Утром муж разбудил меня и говорит:
– Конечно, все это ерунда, все эти нянькины „отвороты“, но раз ты так нервничаешь, то лучше всего собирай скорее вещи и поезжай с няней и Валей к твоей маме. Ты ведь давно хотела. Прислугу я отпущу и поеду погостить к предводителю – он еще вчера в клубе умолял. А к тому времени освободится докторова квартира – гораздо лучше этой – туда и переедем. Между прочим, ковровый стулик из передней, он там в углу стоял, мы о нем и забыли. Но это, конечно, дела не меняет, и раз тебе непременно хочется ехать к маме, так и поезжай.
Сам он хотя и не нервничал, но все что-то топтался на одном месте и кусал усы.

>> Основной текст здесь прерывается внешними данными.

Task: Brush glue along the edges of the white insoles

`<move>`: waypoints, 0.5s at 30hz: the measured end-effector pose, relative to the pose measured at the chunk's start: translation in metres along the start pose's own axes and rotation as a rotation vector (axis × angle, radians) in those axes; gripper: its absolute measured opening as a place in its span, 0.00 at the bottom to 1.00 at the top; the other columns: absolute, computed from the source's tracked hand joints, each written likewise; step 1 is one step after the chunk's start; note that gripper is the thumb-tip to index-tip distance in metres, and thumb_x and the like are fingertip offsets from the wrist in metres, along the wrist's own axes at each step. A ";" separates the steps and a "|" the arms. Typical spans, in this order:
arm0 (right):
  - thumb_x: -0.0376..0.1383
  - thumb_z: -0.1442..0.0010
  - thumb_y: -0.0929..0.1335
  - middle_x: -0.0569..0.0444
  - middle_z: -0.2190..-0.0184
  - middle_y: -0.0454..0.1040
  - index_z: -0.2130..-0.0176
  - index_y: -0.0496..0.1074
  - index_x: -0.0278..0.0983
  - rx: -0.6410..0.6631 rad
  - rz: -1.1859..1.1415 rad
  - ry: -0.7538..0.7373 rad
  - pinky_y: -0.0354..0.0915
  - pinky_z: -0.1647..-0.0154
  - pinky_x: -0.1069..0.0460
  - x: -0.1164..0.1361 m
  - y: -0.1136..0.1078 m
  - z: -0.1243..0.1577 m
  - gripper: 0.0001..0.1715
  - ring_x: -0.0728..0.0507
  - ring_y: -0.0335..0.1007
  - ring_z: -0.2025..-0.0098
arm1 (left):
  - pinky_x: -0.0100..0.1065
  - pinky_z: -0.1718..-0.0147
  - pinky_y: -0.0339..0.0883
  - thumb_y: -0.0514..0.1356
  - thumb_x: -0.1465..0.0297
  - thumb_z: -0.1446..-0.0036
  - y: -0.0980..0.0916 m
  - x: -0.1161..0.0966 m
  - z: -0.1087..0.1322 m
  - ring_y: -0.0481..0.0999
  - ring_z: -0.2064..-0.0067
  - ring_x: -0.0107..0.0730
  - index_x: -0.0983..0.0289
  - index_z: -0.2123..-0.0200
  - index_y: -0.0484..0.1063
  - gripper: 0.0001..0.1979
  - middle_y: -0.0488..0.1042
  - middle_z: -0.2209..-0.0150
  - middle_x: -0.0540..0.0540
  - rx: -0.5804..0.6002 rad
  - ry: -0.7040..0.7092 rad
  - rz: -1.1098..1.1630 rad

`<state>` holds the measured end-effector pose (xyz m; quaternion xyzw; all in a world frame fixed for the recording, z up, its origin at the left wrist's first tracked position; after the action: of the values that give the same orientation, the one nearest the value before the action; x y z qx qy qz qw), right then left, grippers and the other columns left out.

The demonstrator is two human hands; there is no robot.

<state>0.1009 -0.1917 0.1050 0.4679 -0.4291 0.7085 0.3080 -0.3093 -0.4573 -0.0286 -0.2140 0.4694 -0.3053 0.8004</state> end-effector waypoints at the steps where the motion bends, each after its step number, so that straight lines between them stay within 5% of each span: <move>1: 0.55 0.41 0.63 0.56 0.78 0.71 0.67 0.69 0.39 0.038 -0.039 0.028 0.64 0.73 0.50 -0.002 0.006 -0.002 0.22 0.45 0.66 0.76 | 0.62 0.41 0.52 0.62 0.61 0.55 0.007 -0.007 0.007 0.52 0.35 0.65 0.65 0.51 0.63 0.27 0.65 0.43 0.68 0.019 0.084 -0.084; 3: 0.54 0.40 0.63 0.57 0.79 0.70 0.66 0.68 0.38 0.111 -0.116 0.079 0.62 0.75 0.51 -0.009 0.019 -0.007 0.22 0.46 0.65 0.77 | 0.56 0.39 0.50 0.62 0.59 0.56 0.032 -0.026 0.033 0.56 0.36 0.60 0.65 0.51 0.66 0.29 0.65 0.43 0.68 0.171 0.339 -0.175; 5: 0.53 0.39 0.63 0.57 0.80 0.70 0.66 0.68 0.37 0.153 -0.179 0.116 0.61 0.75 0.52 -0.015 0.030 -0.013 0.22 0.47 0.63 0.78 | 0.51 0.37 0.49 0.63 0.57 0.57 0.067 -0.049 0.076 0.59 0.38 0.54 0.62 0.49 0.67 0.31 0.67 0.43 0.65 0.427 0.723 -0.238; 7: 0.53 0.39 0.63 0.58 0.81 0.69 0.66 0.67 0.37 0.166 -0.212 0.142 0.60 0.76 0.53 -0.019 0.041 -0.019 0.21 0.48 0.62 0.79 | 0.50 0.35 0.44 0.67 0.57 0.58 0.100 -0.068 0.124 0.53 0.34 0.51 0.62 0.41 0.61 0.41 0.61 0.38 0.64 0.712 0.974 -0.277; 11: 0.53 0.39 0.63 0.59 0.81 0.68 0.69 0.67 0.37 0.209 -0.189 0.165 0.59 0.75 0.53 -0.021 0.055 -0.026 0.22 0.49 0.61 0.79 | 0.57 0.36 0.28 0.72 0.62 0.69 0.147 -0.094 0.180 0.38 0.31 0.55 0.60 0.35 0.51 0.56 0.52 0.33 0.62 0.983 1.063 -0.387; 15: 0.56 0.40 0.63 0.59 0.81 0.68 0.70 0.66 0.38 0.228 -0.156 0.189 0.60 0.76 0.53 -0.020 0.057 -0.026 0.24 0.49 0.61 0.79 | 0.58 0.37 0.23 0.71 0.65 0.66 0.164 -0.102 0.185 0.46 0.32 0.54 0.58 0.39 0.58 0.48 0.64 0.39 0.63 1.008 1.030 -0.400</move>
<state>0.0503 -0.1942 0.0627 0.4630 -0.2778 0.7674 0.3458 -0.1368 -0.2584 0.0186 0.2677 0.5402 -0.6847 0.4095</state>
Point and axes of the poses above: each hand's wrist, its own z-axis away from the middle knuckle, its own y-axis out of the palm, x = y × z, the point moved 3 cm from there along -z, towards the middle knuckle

– Я вовсе не нервничаю, – ответила я. – Я не какая-нибудь суеверная баба, я интеллигентная женщина. Но так как няня ни за что не хочет здесь оставаться, а я ею очень дорожу, то мне ничего не остается, как уехать. А дверь в столовую пока что лучше бы запереть… Я, конечно, не боюсь… но…
– Я ее еще вчера на ключ запер, – ответил муж. Хотел еще что-то прибавить, покраснел и замолчал.
Теперь, когда я все это вспоминаю, то думаю, что, вероятно, Устинья, прибирая вечером столовую, забыла поставить стулья на место, а когда увидела, что из этого получилась целая история с вмешательством полиции, конечно, испугалась и не посмела признаться.
Однако, если бы я была суеверной, то, пожалуй, подумала бы: все-таки глупо это, а тем не менее ведь „поворотило“ же нас из этого дома, поворотило и выгнало. Как там ни посмеивайся, а ведь вышло-то не по-нашему, по-разумному и интеллигентному, а по темному нянькиному толкованию…
Квартира наша целый год пустовала, никто в ней жить не соглашался. Потом сняли ее под почтовую контору.